In 1967 bundelde hij zijn literaire kritieken in het boek Pruik en provo. Hij liet zich hierin negatief uit over het werk van onder andere Reve, Mulisch, Vinkenoog en Cremer. Het werk van deze schrijvers kennen we nog, de kritieken van Willem Brandt zijn vergeten.

Hoe zouden Brandts laatste jaren in Bussum zijn geweest? In het gedicht ‘Roestige vogels’ schreef hij dat hem soms een angst bekroop als hij wandelde door een Gooise laan: ‘hier zal alles voorbij en over gaan.’ Het gedicht eindigt met het aanroepen van de dood:
O dood ga mij in Bussum nog voorbij;
laat mij in schuim of tussen de lianen
omkomen, heet van wroeging woede en tranen,
opdat mijn sterven waarlijk leven zij.
Je krijgt de indruk dat hij een beetje ingedut is in Nederland, al hoeft dat niet onaangenaam te zijn. Op 29 april 1981 overleed hij, 75 jaar oud. Zijn dood was voorpaginanieuws in de Gooi en Eemlander. Ook andere kranten maakten beknopt of wat uitgebreider melding van zijn verscheiden.

Vrijmetselaarsgedichten

In vrijmetselaarskringen worden de vrijmetselaarsgedichten van Brandt nog gelezen. In 2003 verscheen er zelfs een herdruk. Toen Gerrit Komrij zijn dikke bloemlezing samenstelde (dat blijft toch een ijkpunt) zag hij Willem Brandt over het hoofd, maar in de herdruk van 2004 nam hij meteen maar zes gedichten op. Wil dat zeggen dat het stof niet op deze dichter is neergedaald? Ik vrees van niet. Komrij nam ook gedichten op van bijvoorbeeld Frans Buyle, Luc Tournier en Willem van den Aker. Wie kan uit het hoofd een gedicht van een van hen citeren? Een regel misschien? De naam van een bundel noemen?
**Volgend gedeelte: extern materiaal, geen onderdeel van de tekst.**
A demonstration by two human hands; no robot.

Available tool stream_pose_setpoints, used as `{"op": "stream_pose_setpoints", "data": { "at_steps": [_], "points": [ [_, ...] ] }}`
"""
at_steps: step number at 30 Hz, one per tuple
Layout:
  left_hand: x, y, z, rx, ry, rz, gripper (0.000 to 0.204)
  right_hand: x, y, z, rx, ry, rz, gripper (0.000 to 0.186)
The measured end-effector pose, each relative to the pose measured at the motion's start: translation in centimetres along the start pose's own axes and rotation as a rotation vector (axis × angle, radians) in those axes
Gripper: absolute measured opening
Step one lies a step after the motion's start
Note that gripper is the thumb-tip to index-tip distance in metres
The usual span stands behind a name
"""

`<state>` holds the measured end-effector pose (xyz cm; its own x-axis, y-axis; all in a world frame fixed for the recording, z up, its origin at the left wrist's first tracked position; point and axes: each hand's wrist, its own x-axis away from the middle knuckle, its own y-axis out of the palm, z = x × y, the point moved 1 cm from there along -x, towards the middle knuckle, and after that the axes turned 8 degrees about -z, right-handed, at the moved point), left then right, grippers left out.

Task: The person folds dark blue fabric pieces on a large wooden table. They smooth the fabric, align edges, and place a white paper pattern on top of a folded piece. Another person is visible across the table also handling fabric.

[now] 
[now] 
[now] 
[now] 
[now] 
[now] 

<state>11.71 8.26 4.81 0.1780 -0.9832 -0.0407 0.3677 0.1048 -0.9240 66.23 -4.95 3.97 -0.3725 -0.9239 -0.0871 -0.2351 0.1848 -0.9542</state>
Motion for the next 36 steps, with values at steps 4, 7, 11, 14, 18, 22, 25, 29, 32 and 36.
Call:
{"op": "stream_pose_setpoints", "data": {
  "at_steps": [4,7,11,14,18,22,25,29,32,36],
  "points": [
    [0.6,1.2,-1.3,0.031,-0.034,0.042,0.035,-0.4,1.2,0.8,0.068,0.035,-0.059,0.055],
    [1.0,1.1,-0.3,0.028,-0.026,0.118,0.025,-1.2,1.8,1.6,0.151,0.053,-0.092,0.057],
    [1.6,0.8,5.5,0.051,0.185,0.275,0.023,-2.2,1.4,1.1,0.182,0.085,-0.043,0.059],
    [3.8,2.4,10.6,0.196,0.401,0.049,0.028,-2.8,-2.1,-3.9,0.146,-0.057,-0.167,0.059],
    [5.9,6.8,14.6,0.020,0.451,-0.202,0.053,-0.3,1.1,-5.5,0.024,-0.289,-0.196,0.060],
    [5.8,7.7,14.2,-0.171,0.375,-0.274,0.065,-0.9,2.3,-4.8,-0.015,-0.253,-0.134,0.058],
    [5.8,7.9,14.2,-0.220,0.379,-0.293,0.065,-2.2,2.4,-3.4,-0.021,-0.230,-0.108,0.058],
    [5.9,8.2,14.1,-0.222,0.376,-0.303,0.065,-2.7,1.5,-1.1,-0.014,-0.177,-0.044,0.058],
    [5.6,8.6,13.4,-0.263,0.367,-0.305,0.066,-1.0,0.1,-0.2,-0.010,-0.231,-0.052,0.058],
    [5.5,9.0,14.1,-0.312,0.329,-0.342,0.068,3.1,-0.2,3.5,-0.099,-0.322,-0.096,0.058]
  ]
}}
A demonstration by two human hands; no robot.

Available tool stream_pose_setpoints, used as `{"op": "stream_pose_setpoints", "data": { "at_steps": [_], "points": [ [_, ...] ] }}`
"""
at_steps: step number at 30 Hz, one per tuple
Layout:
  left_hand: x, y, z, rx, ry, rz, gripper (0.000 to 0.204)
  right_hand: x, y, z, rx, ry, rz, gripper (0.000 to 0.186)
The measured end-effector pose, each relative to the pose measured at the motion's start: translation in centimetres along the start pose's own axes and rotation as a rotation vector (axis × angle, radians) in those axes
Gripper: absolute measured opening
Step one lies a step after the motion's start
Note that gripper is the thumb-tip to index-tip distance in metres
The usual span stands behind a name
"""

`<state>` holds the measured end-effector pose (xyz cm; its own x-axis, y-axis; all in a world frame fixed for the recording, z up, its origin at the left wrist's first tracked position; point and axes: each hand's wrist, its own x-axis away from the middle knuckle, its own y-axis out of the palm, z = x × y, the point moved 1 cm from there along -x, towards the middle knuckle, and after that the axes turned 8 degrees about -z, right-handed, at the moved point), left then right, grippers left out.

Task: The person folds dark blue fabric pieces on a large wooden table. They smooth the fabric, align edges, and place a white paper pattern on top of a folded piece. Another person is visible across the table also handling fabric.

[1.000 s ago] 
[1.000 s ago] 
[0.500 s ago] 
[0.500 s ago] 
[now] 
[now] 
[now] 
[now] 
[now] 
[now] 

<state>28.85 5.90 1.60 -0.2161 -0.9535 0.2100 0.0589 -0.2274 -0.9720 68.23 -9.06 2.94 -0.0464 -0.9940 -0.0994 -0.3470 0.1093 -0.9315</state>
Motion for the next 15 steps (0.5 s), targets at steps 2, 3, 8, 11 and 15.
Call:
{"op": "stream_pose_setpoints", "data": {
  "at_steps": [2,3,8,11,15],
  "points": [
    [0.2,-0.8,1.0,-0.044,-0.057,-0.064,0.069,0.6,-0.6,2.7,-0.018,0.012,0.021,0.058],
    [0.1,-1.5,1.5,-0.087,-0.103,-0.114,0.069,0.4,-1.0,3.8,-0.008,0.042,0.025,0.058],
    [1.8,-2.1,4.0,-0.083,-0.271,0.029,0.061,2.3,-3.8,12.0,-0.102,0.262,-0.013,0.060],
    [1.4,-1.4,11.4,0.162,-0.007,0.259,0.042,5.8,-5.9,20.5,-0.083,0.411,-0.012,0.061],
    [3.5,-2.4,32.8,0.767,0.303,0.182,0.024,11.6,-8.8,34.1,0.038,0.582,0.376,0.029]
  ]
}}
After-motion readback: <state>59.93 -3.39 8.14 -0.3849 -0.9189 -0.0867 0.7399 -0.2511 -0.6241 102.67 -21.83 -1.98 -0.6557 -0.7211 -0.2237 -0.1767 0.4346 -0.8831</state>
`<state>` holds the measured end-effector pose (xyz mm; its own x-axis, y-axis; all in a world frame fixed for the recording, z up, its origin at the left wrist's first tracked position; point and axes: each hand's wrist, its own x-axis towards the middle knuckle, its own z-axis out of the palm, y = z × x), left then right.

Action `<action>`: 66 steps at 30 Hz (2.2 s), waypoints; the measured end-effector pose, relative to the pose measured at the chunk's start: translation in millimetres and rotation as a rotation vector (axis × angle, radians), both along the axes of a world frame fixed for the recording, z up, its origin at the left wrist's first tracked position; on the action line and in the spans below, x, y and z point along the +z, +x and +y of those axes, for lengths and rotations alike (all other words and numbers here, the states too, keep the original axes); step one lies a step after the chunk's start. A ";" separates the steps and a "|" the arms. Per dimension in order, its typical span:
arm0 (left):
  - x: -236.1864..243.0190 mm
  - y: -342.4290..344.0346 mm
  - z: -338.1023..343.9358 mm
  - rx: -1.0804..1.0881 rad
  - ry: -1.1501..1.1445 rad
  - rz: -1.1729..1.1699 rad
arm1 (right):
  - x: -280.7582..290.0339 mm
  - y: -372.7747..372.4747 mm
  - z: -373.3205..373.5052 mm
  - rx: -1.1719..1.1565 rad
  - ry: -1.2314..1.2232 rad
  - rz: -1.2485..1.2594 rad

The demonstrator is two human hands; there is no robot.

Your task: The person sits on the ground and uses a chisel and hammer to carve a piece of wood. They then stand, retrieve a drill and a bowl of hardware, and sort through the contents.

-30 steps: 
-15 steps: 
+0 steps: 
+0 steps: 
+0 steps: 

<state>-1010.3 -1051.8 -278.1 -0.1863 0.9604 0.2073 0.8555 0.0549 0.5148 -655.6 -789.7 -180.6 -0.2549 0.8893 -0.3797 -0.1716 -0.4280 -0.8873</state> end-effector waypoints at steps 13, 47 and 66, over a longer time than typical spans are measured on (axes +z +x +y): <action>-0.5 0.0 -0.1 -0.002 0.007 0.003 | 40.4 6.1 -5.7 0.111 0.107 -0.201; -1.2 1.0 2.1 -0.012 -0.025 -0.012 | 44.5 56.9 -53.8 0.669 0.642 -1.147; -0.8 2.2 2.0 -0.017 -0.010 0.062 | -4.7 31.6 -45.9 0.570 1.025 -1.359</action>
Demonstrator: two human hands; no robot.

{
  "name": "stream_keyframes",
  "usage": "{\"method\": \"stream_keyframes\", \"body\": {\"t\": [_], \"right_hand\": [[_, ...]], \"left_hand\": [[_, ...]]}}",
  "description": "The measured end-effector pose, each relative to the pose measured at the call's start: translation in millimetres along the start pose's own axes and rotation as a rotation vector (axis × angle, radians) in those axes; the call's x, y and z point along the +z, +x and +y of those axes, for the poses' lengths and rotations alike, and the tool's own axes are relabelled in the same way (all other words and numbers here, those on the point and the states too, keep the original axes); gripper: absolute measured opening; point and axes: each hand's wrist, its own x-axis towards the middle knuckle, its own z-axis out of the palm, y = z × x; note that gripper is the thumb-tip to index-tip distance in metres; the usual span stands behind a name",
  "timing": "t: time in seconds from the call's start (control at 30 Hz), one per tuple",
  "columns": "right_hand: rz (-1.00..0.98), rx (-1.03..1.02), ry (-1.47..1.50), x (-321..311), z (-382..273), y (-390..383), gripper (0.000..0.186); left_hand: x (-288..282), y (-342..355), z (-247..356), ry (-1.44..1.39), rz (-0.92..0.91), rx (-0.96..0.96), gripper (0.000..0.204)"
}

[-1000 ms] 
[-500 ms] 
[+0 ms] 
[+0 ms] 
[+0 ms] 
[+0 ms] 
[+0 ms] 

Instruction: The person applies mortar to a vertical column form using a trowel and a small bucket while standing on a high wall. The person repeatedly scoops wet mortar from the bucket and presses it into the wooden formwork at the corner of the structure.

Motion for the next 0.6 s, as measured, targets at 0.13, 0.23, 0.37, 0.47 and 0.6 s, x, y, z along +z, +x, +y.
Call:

In Altijd weer vogels die nesten beginnen, het laatste deel van de nieuwe literatuurgeschiedenis, wordt Brandt slechts een keer genoemd. Niet als dichter, maar als schrijver van De gele terreur en dan vooral in afkeurende zin. Maar wellicht dat over een week of een decennium iemand Komrij's bloemlezing ter hand neemt, een gedicht of een strofe van Willem Brandt leest en denkt: ‘Toch aardig.’


Naschrift

Dertig jaar na zijn dood, in 2011, en dus na de publicatie van bovenstaand artikel bracht de Historische Kring Bussum een bloemlezing van de gedichten van Willem Brandt uit: Bamboe en Bussum. Er werd ook een tentoonstelling aan Brandt gewijd.

De foto boven deze bijdrage was geplaatst op Bussumsnieuws.nl, bij de aankondiging van de bloemlezing.